→ Data in this exercise:
----

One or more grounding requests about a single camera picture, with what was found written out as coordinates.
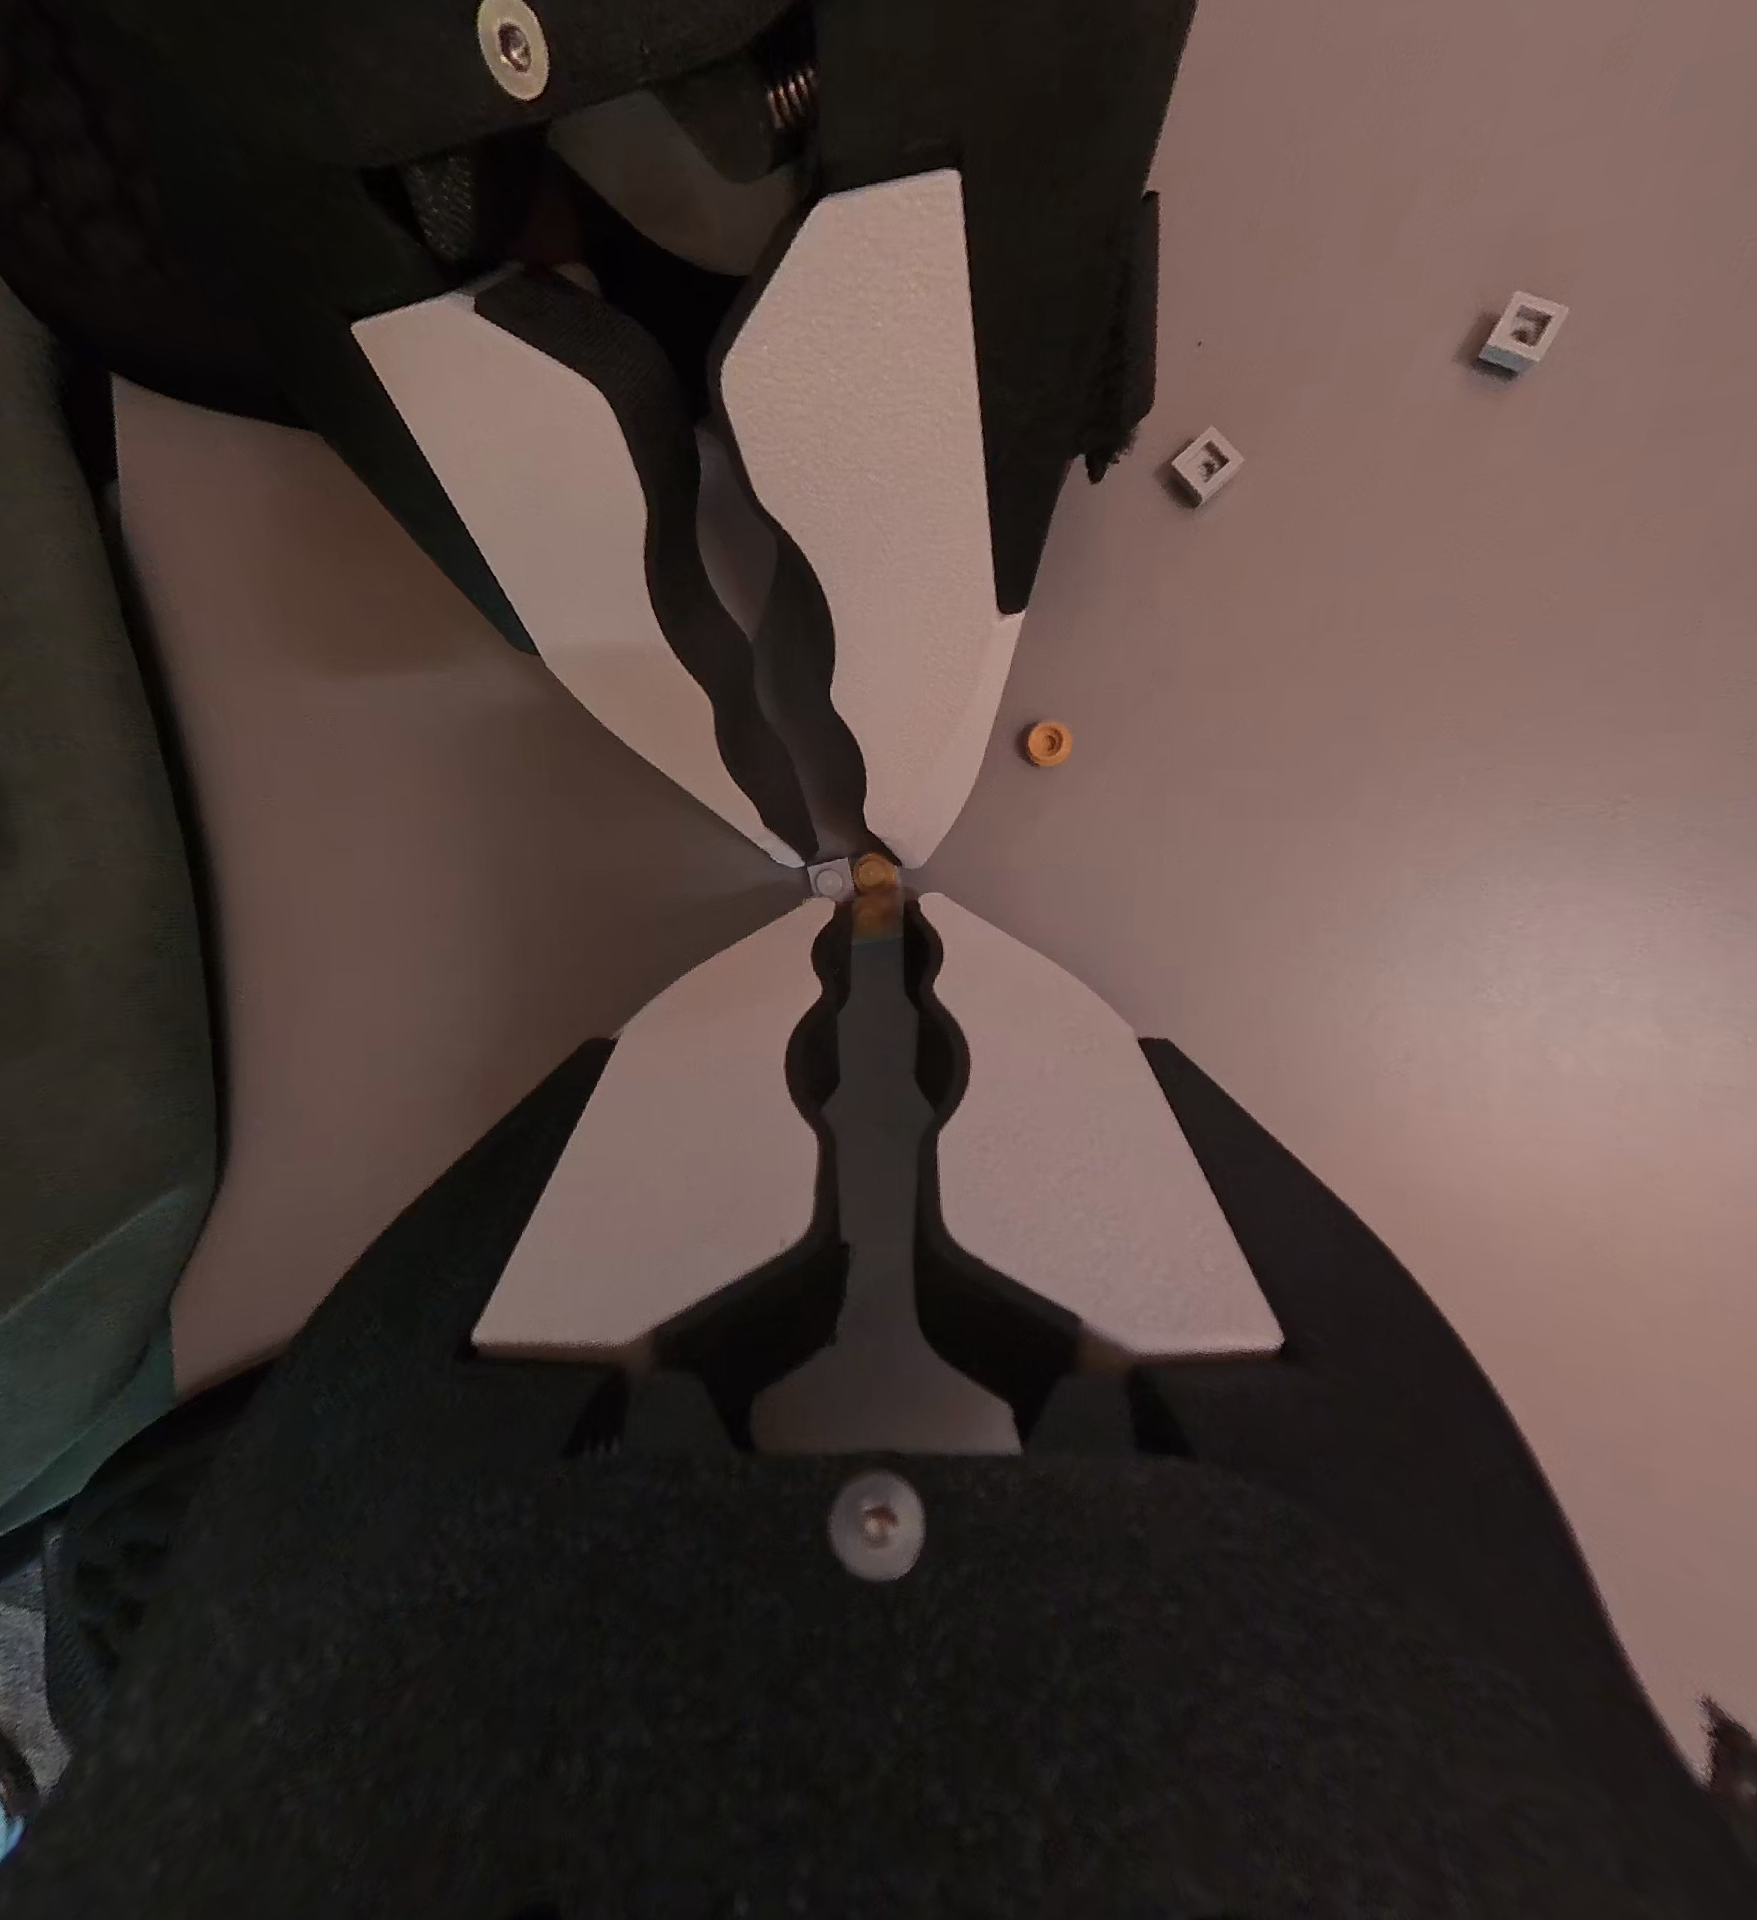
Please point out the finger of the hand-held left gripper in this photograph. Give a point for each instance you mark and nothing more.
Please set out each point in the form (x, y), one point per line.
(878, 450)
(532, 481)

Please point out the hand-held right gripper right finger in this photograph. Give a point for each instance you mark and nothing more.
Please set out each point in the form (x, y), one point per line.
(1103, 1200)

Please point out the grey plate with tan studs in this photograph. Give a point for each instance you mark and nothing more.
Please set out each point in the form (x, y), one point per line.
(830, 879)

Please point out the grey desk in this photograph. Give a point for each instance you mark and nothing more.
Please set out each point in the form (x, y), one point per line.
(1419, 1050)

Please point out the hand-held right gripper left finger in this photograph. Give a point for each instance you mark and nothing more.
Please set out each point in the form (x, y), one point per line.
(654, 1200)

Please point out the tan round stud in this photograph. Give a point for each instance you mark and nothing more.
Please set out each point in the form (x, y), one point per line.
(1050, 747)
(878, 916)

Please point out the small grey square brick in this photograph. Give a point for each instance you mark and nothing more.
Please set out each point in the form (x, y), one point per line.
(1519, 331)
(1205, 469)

----

Which of the lines above contain "hand"? Return them all.

→ Problem solution:
Please point out the finger of the hand-held left gripper in this photograph. Give a point for each instance you mark and nothing more.
Please point out the hand-held right gripper right finger in this photograph. Give a point for each instance you mark and nothing more.
Please point out the hand-held right gripper left finger in this photograph. Give a point for each instance you mark and nothing more.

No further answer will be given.